The securities related to the stock purchase contracts may be pledged to a collateral agent for our benefit pursuant to a pledge agreement to secure the obligations of holders of stock purchase contracts to purchase the underlying security or property under the related stock purchase contracts. The rights of holders of stock purchase contracts to the related pledged securities will be subject to our security interest therein created by the pledge agreement. No holder of stock purchase contracts will be permitted to withdraw the pledged securities related to such stock purchase contracts from the pledge arrangement.

DESCRIPTION OF WARRANTS

The following description, together with the additional information we may include in any applicable prospectus supplement, summarizes the material terms and provisions of the warrants that we may offer under this prospectus and the related warrant agreements and warrant certificates. While the terms summarized below will apply generally to any warrants that we may offer, we will describe the particular terms of any series of warrants in more detail in the applicable prospectus supplement. The terms of any warrants offered under a prospectus supplement may differ from the terms described below.

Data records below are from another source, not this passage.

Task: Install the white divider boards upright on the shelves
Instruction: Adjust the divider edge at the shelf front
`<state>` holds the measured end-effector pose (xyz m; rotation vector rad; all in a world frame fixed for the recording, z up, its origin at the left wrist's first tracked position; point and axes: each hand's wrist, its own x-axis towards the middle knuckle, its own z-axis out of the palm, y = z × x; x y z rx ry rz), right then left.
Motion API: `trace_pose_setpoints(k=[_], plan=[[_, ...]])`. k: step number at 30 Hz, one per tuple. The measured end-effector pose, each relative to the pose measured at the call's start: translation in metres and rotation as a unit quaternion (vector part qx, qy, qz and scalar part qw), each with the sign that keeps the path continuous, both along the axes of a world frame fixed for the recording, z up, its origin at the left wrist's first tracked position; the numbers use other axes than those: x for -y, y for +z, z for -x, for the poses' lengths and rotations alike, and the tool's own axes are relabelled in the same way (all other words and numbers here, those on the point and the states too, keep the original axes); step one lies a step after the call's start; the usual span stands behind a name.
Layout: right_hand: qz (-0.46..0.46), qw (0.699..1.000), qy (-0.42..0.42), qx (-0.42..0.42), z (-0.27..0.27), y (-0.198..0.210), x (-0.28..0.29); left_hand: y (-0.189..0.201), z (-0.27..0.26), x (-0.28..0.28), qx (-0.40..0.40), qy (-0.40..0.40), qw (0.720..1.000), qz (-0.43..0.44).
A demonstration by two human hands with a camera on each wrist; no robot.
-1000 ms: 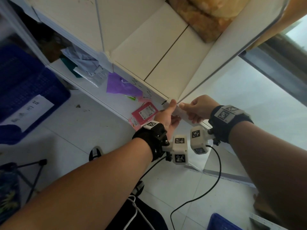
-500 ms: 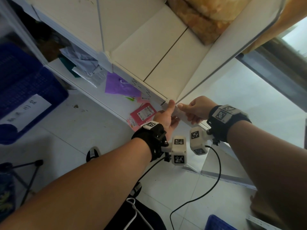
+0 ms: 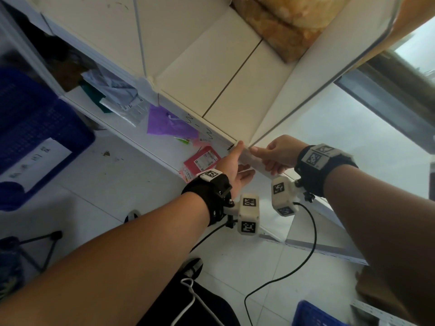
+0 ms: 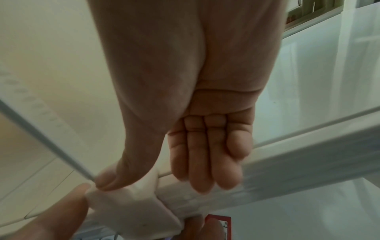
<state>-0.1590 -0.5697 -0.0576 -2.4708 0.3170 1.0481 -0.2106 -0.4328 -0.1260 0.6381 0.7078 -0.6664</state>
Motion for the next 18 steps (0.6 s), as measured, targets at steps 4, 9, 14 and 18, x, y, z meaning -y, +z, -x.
trace_pose_setpoints(k=[4, 9, 14, 18], plan=[[-0.004, 1.0, 0.003, 0.007, 0.002, -0.001, 0.003, 0.002, -0.001, -0.004, 0.0, -0.024, 1.0, -0.005], [0.013, 1.0, -0.002, 0.008, 0.002, -0.004, 0.002, 0.009, -0.005, -0.008, 0.011, -0.084, 0.996, -0.035], [0.032, 0.999, -0.034, 0.022, 0.006, -0.002, -0.003, 0.015, -0.007, -0.012, 0.029, -0.179, 0.976, -0.119], [0.058, 0.997, -0.055, -0.003, 0.006, 0.004, -0.01, 0.021, -0.016, -0.024, 0.035, -0.273, 0.949, -0.152]])
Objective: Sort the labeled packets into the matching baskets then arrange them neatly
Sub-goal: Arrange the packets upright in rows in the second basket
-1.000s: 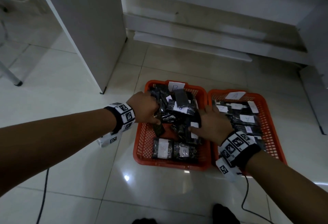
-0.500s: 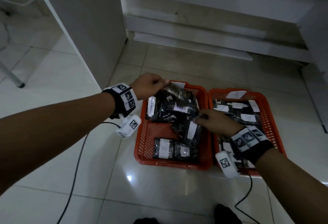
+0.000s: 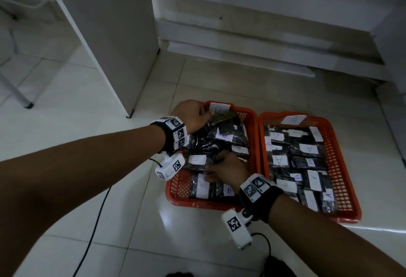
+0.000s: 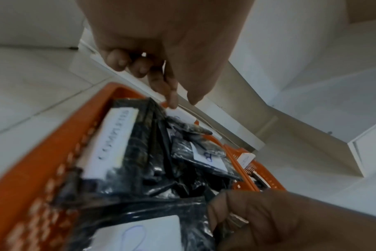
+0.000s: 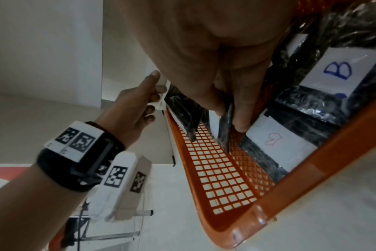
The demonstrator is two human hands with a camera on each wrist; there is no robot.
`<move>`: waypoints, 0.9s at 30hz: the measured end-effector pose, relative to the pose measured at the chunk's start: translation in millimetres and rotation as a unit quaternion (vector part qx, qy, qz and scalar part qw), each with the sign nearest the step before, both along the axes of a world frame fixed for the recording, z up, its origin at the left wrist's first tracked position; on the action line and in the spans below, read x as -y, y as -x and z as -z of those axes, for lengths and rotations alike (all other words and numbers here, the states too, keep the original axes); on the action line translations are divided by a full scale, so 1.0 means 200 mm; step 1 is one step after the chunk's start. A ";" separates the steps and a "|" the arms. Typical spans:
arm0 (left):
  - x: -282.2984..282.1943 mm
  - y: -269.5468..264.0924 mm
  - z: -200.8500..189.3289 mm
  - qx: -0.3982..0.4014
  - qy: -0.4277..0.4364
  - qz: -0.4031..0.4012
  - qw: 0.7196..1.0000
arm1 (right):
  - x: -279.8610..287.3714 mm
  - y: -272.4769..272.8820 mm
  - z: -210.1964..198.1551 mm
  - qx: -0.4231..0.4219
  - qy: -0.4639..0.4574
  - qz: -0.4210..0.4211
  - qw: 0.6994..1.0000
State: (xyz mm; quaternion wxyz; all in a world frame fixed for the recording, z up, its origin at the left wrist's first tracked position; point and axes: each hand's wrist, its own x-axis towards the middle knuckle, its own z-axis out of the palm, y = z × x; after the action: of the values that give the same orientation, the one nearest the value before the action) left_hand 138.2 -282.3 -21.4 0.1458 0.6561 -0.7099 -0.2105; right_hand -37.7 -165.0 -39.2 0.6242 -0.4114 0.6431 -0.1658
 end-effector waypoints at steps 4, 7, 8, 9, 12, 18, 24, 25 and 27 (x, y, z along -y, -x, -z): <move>-0.01 -0.07 -0.02 -0.022 0.021 0.005 1.000 | 0.03 0.01 0.04 -0.048 0.031 -0.065 0.996; -0.02 -0.12 -0.02 -0.034 0.029 0.006 0.999 | 0.05 0.03 0.04 -0.143 0.124 -0.149 0.971; -0.02 -0.13 -0.02 -0.038 0.030 0.003 0.999 | 0.05 0.04 0.03 -0.192 0.169 -0.176 0.951; -0.02 -0.14 -0.02 -0.042 0.029 0.002 0.999 | 0.05 0.04 0.03 -0.235 0.210 -0.202 0.927; -0.01 -0.14 -0.03 -0.045 0.033 0.002 0.998 | 0.03 0.04 0.05 -0.304 0.291 -0.263 0.868; -0.02 -0.12 -0.03 -0.051 0.033 0.028 0.998 | 0.01 -0.02 0.14 -0.377 0.312 -0.363 0.793; -0.04 -0.17 0.02 -0.025 0.037 0.066 0.997 | 0.02 0.01 0.11 -0.399 0.308 -0.449 0.738; -0.04 -0.18 0.03 -0.019 0.033 0.063 0.997 | 0.03 0.01 0.08 -0.387 0.317 -0.429 0.752; -0.04 -0.20 0.05 0.000 0.025 0.053 0.998 | 0.06 0.03 0.01 -0.364 0.344 -0.359 0.788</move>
State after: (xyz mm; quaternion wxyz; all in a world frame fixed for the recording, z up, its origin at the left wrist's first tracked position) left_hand 178.0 -274.4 -31.2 0.1508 0.6136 -0.7489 -0.1999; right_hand -43.5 -177.5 -40.8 0.1758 -0.8298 0.5291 0.0218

We will file as exhibits to the registration statement of which this prospectus is a part, or will incorporate by reference from reports that we file with the SEC, the form of warrant agreement, including a form of warrant certificate, that describes the terms of the particular warrants we are offering before the issuance of the related warrants. The following summaries of material provisions of the warrants and the warrant agreements are subject to, and qualified in their entirety by reference to, all the provisions of the warrant agreement and warrant certificate applicable to the warrants that we may offer under this prospectus. We urge you to read the applicable prospectus supplements related to the warrants that we may offer under this prospectus, as well as any related free writing prospectuses, and the complete warrant agreements and warrant certificates that contain the terms of the warrants.

General

We may issue warrants for the purchase of common stock or preferred stock in one or more series. We may issue warrants independently or together with common stock and preferred stock, and the warrants may be attached to or separate from these securities.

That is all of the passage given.